CircRNA DOCK1 Regulates miR-409-3p/MCL1 Axis to Modulate Proliferation and Apoptosis of Human Brain Vascular Smooth Muscle Cells

BACKGROUND: Intracranial aneurysm is an abnormal expansion in the intracranial arteries, which is associated with growth and apoptosis of vascular smooth muscle cells. Circular RNAs (circRNAs) have implicated in the progression of intracranial aneurysms. The purpose of this paper is to study the function and mechanism of circRNA dedicator of cytokinesis 1 (circ_DOCK1) in regulating proliferation and apoptosis of human brain vascular smooth muscle cells (HBVSMCs). METHODS: HBVSMCs were exposed to hydrogen peroxide (H(2)O(2)). Cell proliferation and apoptosis were detected by 3-(4,5-dimethylthiazol-2-yl)-2,5-diphenyl tetrazolium bromide (MTT) and flow cytometry, respectively. Circ_DOCK1, microRNA (miR)-409-3p, and myeloid cell leukemia sequence 1 (MCL1) levels were examined by quantitative reverse transcription polymerase chain reaction or western blotting.
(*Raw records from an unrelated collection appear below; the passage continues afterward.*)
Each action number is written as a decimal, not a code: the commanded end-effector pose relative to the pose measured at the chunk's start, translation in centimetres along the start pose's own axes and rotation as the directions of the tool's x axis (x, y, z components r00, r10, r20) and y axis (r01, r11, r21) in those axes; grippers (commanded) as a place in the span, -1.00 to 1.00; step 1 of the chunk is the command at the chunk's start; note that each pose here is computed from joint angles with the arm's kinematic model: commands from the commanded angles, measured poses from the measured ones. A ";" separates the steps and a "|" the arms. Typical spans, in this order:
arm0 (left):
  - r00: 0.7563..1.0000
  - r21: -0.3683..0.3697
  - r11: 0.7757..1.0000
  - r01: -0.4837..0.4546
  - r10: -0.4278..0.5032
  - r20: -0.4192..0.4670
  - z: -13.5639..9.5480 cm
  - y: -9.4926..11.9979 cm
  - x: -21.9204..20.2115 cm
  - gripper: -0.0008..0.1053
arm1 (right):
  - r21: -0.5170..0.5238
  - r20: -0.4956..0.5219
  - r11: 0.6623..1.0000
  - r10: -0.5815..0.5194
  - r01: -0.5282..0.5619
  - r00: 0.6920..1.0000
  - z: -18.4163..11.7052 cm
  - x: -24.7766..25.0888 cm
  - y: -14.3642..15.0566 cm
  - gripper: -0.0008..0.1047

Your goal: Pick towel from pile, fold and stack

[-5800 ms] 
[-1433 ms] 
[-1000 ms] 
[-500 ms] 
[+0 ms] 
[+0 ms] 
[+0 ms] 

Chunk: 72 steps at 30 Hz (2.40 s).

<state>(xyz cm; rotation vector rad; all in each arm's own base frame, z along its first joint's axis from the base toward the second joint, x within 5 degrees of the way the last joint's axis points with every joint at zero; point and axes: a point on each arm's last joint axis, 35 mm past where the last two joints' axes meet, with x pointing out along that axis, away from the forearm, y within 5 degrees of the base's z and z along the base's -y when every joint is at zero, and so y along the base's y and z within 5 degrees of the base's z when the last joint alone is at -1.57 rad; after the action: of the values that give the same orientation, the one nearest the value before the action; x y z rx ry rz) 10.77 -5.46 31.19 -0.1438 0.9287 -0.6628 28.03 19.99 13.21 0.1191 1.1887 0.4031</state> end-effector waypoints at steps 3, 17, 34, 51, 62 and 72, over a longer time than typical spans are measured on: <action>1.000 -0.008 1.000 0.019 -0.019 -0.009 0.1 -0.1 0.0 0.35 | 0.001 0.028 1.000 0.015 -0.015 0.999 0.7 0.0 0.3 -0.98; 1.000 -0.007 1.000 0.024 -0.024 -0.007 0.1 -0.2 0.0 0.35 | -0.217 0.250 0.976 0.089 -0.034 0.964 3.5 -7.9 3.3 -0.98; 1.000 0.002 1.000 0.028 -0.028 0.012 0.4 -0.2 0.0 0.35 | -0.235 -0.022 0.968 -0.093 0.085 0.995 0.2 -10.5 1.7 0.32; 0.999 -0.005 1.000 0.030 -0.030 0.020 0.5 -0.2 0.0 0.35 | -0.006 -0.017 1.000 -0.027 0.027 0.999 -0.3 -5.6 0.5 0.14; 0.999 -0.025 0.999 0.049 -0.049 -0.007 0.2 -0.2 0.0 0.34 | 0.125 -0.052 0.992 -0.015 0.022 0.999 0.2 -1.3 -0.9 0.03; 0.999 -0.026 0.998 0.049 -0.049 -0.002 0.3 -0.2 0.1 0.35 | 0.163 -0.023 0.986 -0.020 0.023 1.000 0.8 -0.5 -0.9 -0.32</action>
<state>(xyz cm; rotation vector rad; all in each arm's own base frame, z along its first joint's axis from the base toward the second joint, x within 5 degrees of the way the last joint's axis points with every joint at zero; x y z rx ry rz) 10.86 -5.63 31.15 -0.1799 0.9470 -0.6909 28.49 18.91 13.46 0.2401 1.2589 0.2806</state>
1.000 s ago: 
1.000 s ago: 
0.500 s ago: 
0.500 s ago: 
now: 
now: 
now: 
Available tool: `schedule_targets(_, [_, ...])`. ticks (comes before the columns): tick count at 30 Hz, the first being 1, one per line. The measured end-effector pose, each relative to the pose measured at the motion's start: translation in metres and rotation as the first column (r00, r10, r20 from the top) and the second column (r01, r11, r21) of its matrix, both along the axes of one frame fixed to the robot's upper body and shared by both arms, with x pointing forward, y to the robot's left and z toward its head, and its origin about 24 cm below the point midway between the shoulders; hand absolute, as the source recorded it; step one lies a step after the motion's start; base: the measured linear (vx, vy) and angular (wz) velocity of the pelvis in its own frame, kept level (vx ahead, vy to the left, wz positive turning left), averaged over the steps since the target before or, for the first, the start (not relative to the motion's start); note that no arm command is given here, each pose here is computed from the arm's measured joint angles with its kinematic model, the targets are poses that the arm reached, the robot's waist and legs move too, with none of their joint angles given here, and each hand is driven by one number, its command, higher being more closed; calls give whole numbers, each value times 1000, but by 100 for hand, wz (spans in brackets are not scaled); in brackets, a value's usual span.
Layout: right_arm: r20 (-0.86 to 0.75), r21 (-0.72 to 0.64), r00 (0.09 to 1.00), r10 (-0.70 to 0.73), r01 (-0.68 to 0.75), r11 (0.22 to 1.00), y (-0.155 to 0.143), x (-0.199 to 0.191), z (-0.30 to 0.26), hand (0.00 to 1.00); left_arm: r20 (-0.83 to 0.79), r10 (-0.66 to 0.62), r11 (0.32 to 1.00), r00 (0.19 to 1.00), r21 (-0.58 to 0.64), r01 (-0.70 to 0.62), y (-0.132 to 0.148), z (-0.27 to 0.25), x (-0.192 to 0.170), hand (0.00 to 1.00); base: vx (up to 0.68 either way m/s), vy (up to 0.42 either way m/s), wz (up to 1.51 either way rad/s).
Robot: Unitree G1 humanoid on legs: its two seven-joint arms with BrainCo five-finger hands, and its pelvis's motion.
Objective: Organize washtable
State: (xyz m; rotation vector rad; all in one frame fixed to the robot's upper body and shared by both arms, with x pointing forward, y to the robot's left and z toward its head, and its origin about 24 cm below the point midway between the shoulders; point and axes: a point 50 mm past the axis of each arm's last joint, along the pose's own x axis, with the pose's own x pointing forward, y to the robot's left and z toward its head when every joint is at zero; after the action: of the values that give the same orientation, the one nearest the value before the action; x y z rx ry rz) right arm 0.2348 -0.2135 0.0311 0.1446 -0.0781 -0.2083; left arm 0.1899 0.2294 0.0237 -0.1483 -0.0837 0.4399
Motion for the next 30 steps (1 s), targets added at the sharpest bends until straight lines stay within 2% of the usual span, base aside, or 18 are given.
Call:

The target association was assessed by dual-luciferase reporter, RNA pull-down, and RNA immunoprecipitation assays. RESULTS: Exposure to H(2)O(2) decreased proliferation and increased apoptosis of HBVSMCs. Circ_DOCK1 expression was reduced in H(2)O(2)-treated HBVSMCs. Circ_DOCK1 overexpression rescued H(2)O(2)-caused reduction of proliferation and PCNA expression and attenuated H(2)O(2)-induced apoptosis and expression of Bcl-2, Bax, and cleaved PARP. MiR-409-3p was targeted by circ_DOCK1 and upregulated in H(2)O(2)-treated HBVSMCs. MiR-409-3p upregulation mitigated the role of circ_DOCK1 in proliferation and apoptosis of H(2)O(2)-treated HBVSMCs. MCL1 was targeted via miR-409-3p and downregulated via H(2)O(2) treatment. Circ_DOCK1 overexpression enhanced MCL1 expression via modulating miR-409-3p. MiR-409-3p knockdown weakened H(2)O(2)-induced proliferation reduction and apoptosis promotion via regulating MCL1. CONCLUSION: Circ_DOCK1 overexpression mitigated H(2)O(2)-caused proliferation inhibition and apoptosis promotion in HBVSMCs by modulating miR-409-3p/MCL1 axis.